昨夜は常連客に連れてこられた「酒マフィア」みたいなどこぞかのスナックのママに2:1の焼酎をしこたま飲まされ頭が鈍く重い。
そして生まれたての小動物のように瞼が接着し、目も開かない。
開眼までは遠く、真理を悟るにはまだまだ時間がかかりそうだなとか、起動まで時間がかかりそうな42年使い続けてるくたびれたCPUが思わせる。
nowloadingのまま童話ヘンゼルとグレーテルにでてくる魔女が肥えさせたはずの子供を確認するかのように手の感覚のみでスマホの行方を探す。

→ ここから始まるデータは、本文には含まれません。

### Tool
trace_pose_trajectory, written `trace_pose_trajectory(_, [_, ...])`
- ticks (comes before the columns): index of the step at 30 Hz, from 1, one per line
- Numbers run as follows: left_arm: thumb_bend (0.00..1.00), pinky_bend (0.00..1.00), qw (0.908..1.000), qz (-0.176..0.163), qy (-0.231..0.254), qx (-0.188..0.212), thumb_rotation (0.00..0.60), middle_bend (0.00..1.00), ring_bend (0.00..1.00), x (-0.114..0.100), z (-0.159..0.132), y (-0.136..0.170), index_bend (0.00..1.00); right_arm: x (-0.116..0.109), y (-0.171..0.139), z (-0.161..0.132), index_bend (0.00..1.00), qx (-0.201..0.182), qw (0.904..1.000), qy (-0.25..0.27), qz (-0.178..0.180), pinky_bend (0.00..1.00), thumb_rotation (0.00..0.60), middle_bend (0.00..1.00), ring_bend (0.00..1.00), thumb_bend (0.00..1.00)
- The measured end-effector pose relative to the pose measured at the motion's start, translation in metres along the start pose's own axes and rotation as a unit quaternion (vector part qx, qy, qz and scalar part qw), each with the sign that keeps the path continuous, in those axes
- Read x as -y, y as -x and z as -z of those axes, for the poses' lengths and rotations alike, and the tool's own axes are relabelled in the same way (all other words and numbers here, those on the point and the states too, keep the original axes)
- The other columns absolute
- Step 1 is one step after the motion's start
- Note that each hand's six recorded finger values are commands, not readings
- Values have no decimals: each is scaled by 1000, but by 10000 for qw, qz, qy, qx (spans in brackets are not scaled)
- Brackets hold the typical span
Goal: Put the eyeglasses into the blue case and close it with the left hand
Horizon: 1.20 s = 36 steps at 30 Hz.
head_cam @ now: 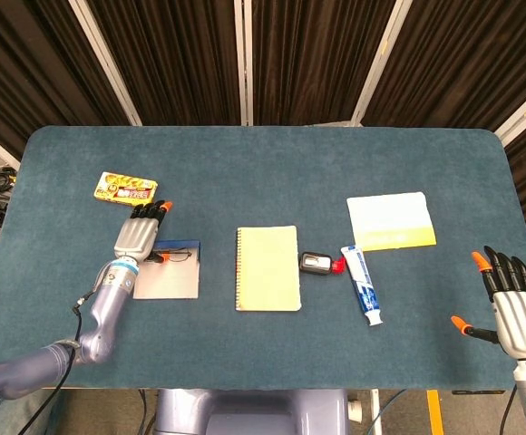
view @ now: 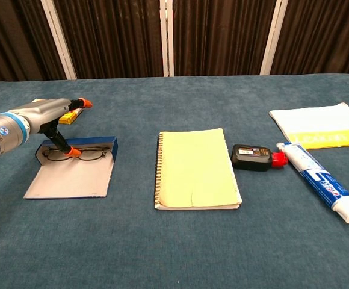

手に伝わってくる揺れでスマホを見つけると、目を瞑ったまま俺は電話を取った。
「はい、もひもひ」
まともにしゃべれないまま耳に押し当てると、音声が流れてきた。
土曜日の夜。
水割り注文しようと思ってバーテンダーにウイスキー割ってって言うたら「何で割りましょう?」って言うてきたんで、ふざけて「頭で」って言うた。
そのバーテンダー他の客見渡した後、俺の方向いて「どなたで?」って言いよった。
酔うた女が大声で。
「振られてーん。このままのウチでええって言うてくれんねやったら、もう普通の男でええわー」
「そいつ普通やないやろ。」
酔うた女が大声で。
「つらいわぁ。アホばっかり寄ってくるわ。賢い男が全然寄ってけえへんわ。アホばっかり寄ってくる。賢い男が全然寄ってけえへんわ。なんでやろな?」
「それは賢い男やからちゃうか。」
音声の内容はピン芸人ナオユキの酒場漫談だった。
なぜ急に?
何が起きたか分からないまま酒の残った身体で原因を探すのも面倒になり、俺はそっと受話器を置いた。スマホだけど。
再び布団を頭からかぶり、朝を告げる日の光を俺は遮った。
ほどなくすると再び震えだすスマホ
電話は時折、暴力性を発揮してこちらの都合をすべて無視してくる。
「ふぁい、もふもふ」
いつも行くタイ古式マッサージの看板犬ジェニーをモフモフしたい潜在的な欲求でもあるようだった。
より呂律が回らなくなった状態で再びスマホを耳に押し当てる。
予想通り、また音声が流れてきた。
「この町も変わらねぇなぁ。」
「どうした?付け合せのミックスベジタブルを見るような目で俺を見やがって」
「忘れちまったかぁ?俺だよ俺。ハンバーグだよ!!」
今度はハンバーグ師匠だった。
朝からハンバーグは重いだろう。
「それじゃあ腹ペコの皆さんに熱々の鉄板ジョーク、まずは100gか・・・」
と聞こえたところで俺はスマホの電源をオフにした。
そして意識もオフにすべく、布団を被りなおす。
どのくらい時間が経過しただろうか。
目が覚めると、もう朝と呼べる時間帯ではなかった。
そして、フジパンのCMで森七菜が描いたキャラクター腹ペコグースが我が家にもやってきたようだった。
さて、今日は何を食べようかなと思ったところで記憶がフラッシュバックする。
「忘れちまったかぁ?俺だよ俺。ハンバーグだよ!!」
そうか、ハンバーグ、ハンバーグだな
俺はさっとパーカーを羽織ると、いつものステーキ屋へと歩き始めた。
店に入ると、先客は一組しかいなかったが俺が注文した後はぞくぞくと来客が続いた。
ここは接客はどうかとは思うが、味と価格は満足できるからな。
頼んだのはメガハンバーグで600g
焼き上げるのに25分くらいかかるやつだ。
けれども、これをオニオンソースで食べるとこれまた美味いのだ。
相変わらず味は絶品
出てきたばかりのハンバーグにナイフを当てると、流れ出す肉汁の滝
そしてレア感の残るハンバーグがこれまた柔らかくて美味い。
オニオンソースの味もかなり良い。
大満足で店を後にした。
にしても好事魔多しだな、ちょっと店の件で事件が起きてしまったので頭が痛い。
俺以上にご本人の方が辛いだろうけれども一日も早く全快されることを祈りたい。